JERUSALEM (ISRAEL) – A study conducted by a team of healthcare workers at an Israeli hospital has found that the first dose of Pfizer Inc’s COVID-19 vaccine is 85% effective. This fuels a debate over the two-dose schedule as governments are trying to stretch out supplies.
Thes study was conducted at the Sheba Medical Center and it compares with the overall efficacy of around 95% in a two dose regimen having a gap of 21 days for the vaccine developed with Germany’s BioNTech.
The study, which is slated to appear in The Lancet medical journal, comes a day after Canadian researchers hinted that the second Pfizer dose should be delayed as there is a high level of protection from the first shot so that more people can be vaccinated.
Based on an analysis of the documents submitted from its late-stage human trials to the US Food and Drug Administration in December, their research revealed efficacy of 92.6% after the first dose was administered.
In December, the FDA said information from those trials revealed that the vaccine provided some protection to recipients before they got the second shot, adding that more data is necessary to assess the potential of a single-dose shot.
Sheba said among 7,214 hospital employees who got the first shot in January, there was a reduction of 85% in symptomatic COVID-19 within 15 to 28 days.

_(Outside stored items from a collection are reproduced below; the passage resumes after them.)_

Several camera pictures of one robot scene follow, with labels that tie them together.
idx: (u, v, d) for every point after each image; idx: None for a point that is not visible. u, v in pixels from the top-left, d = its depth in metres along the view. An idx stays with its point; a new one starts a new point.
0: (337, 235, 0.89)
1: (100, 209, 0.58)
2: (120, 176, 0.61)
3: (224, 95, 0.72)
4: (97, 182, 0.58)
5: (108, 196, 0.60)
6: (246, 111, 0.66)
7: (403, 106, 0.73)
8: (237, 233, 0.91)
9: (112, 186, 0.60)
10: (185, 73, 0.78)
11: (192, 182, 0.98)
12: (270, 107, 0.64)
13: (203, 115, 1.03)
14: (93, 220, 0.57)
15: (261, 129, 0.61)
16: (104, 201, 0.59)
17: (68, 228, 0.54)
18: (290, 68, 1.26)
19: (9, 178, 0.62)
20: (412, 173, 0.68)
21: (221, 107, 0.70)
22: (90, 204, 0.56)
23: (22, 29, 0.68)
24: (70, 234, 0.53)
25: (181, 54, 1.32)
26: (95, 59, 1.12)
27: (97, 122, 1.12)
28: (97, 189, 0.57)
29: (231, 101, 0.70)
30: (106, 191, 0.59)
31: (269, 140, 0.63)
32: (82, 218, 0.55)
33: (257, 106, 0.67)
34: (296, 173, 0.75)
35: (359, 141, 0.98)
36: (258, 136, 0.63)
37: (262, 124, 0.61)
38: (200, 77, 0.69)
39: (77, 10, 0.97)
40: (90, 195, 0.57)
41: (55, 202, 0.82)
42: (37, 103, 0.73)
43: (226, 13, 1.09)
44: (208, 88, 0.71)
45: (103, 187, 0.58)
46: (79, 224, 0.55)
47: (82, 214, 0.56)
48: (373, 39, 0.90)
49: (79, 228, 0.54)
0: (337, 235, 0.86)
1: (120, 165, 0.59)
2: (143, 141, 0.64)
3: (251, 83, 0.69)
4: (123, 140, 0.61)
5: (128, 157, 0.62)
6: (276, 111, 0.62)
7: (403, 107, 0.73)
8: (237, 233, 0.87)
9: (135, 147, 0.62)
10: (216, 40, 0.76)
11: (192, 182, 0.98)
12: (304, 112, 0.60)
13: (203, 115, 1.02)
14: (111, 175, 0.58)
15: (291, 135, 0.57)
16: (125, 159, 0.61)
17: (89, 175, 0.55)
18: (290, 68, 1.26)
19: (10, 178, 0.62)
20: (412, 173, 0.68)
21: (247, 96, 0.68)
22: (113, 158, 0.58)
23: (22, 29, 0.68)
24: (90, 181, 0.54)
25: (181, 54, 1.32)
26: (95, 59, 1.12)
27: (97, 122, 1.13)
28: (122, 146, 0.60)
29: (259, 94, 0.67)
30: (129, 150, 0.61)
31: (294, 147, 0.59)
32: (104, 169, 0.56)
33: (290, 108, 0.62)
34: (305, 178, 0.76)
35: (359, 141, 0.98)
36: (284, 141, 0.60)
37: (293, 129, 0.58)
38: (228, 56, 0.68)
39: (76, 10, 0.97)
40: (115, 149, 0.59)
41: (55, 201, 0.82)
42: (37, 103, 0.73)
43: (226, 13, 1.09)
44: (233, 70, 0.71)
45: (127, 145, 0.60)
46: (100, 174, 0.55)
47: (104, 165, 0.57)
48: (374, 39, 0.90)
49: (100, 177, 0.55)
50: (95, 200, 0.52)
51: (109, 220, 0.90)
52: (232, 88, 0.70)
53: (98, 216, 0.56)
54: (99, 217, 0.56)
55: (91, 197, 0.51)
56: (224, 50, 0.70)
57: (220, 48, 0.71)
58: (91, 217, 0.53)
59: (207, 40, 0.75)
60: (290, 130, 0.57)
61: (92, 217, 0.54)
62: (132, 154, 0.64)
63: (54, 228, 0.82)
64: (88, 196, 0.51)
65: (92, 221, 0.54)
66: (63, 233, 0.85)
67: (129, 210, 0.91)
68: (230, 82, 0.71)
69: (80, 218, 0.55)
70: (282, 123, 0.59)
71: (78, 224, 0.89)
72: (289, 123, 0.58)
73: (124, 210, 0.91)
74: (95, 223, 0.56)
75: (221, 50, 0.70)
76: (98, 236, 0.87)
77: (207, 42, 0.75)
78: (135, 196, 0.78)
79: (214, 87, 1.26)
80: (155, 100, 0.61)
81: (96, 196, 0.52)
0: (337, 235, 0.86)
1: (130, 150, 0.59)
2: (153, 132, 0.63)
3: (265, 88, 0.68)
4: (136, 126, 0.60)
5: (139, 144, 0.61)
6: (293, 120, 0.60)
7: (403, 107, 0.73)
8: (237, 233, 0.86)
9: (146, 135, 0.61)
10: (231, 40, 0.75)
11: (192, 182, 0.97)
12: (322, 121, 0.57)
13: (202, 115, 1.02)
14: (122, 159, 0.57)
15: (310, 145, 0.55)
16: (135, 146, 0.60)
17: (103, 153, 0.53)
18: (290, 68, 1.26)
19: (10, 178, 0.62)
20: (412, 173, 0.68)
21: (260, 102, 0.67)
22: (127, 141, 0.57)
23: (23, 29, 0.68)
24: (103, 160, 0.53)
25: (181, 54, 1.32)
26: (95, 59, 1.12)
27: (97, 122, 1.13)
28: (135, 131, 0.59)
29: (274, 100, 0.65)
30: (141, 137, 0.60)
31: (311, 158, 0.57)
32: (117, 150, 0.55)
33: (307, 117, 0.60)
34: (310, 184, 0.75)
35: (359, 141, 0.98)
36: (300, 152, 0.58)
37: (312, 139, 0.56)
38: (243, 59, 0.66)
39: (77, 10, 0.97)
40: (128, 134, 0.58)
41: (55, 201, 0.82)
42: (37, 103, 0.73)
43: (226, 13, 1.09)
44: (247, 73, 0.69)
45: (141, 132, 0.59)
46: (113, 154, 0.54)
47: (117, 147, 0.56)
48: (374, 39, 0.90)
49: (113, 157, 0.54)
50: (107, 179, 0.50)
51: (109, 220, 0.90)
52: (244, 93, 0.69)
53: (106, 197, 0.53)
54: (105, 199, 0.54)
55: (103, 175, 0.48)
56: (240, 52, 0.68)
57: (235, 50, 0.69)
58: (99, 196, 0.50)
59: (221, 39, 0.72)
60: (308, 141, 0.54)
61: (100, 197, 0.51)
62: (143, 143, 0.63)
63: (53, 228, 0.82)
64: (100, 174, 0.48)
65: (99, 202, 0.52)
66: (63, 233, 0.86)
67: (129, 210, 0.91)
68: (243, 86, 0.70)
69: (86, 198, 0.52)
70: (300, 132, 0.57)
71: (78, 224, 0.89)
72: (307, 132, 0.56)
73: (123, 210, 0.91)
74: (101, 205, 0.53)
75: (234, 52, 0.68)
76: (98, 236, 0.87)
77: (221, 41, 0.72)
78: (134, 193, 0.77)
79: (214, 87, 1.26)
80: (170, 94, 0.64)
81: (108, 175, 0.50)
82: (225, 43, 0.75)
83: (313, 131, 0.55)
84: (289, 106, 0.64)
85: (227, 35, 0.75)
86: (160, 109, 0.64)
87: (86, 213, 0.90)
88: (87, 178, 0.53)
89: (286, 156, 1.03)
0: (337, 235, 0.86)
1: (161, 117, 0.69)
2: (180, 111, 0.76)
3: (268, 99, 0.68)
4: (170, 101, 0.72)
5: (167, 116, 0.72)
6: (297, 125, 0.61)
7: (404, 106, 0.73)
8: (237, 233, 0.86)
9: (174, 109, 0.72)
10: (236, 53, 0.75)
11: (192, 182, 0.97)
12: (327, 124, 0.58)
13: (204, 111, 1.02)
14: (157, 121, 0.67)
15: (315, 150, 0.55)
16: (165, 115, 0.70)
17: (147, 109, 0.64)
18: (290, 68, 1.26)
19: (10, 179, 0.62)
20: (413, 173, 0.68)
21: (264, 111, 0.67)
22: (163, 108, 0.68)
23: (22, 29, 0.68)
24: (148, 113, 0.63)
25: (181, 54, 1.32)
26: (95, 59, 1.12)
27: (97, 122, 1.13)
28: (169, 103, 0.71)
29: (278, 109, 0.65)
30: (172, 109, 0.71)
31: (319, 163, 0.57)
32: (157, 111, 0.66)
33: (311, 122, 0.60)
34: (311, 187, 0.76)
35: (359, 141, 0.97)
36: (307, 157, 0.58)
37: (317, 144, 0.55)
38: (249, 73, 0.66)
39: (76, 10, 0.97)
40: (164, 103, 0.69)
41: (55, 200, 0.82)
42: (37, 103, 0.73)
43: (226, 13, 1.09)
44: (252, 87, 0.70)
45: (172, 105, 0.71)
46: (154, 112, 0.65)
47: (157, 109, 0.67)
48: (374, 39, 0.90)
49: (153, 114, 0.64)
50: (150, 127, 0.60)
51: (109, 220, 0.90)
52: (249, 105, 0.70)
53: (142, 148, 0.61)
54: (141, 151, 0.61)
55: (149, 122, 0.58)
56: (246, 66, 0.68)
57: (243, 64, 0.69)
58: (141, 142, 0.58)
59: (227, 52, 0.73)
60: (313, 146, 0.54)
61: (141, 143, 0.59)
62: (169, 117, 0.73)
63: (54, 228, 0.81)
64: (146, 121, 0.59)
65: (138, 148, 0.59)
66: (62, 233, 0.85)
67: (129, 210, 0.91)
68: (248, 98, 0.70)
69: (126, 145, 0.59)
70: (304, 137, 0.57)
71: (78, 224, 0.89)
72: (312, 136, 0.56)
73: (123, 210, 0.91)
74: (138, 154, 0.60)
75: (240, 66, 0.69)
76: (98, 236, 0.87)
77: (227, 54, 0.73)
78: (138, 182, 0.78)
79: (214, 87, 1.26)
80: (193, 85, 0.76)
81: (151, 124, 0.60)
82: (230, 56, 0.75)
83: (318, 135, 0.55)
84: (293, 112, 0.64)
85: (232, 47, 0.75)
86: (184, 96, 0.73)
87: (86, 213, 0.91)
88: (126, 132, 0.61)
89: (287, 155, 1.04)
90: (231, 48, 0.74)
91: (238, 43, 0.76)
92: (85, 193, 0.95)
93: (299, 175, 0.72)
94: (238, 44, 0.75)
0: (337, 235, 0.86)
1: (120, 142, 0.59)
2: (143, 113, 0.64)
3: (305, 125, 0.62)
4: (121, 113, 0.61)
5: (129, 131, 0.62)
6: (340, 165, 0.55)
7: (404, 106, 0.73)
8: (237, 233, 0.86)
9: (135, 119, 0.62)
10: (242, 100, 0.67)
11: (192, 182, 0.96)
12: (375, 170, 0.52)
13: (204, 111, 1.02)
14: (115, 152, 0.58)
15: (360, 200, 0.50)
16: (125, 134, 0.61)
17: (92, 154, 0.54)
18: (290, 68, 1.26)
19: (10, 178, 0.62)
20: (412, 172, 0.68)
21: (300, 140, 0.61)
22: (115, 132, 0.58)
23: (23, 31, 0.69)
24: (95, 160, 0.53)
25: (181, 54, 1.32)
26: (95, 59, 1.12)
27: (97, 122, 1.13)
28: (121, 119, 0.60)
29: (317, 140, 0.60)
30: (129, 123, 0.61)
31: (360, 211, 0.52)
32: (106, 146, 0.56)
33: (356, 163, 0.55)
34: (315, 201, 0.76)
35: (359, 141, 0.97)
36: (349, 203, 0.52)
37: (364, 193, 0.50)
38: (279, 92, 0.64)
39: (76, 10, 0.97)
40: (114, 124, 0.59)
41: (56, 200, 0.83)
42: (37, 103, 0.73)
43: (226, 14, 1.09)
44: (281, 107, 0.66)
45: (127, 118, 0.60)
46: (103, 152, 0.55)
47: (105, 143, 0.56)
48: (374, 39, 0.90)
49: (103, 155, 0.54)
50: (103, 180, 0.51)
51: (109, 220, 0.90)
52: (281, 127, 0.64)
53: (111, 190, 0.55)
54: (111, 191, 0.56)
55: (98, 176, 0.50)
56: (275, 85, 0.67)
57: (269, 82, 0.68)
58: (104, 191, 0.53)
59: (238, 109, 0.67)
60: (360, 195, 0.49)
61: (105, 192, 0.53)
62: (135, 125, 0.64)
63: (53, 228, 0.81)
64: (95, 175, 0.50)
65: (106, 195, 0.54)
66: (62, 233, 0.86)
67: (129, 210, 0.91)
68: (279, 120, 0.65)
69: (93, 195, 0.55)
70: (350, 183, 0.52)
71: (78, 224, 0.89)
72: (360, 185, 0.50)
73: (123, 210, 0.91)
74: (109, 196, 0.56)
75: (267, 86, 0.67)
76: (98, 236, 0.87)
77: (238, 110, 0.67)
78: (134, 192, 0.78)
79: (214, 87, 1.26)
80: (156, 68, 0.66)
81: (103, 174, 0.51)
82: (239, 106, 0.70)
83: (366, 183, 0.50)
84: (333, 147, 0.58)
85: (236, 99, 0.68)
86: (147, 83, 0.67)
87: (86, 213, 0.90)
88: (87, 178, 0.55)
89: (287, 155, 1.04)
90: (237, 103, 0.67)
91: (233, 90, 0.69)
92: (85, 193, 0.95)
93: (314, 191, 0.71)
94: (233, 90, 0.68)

It also said that overall reduction of infections, including asymptomatic cases, was 75%.
Sheba epidemiologist Gili Regev-Yochay warned that the cohort studied at the hospital were “mostly young and healthy”.
Unlike with Pfizer’s clinical trial, “we don’t have many (staff) here aged over 65,” she said, adding that the Sheba study took place during a surge in infections in the country which strained hospitals.